### What is needed
In the listing below, find each line containing "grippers" and report it.

= = = = = = =

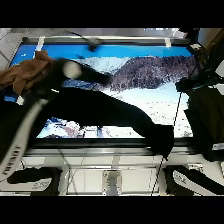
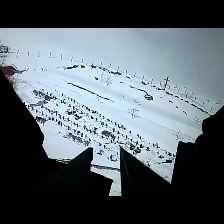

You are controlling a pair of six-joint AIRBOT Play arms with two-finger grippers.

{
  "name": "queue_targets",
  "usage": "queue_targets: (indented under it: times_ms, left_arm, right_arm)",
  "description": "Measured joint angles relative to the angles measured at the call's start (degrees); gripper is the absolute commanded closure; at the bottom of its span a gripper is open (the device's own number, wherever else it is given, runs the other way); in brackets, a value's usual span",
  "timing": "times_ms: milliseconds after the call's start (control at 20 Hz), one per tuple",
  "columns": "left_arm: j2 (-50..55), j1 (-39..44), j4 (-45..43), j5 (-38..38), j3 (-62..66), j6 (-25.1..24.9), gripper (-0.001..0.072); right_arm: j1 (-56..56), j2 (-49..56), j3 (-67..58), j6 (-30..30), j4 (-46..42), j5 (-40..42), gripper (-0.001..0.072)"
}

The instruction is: Fold the clothes and pants, and hang the long-sleeved shirts on hangers.

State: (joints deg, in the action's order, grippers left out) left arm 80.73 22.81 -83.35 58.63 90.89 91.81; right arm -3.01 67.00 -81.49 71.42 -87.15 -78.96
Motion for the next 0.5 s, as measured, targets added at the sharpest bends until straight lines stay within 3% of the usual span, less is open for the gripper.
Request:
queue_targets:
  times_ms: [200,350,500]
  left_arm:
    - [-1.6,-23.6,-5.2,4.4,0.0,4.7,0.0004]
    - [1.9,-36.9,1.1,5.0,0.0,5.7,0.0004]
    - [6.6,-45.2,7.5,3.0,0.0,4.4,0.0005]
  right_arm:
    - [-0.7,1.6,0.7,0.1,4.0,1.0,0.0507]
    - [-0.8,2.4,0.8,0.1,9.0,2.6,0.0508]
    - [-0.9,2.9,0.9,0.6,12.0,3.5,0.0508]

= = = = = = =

### Output
You are controlling a pair of six-joint AIRBOT Play arms with two-finger grippers.
State: (joints deg, in the action's order, grippers left out) left arm 80.73 22.81 -83.35 58.63 90.89 91.81; right arm -3.01 67.00 -81.49 71.42 -87.15 -78.96

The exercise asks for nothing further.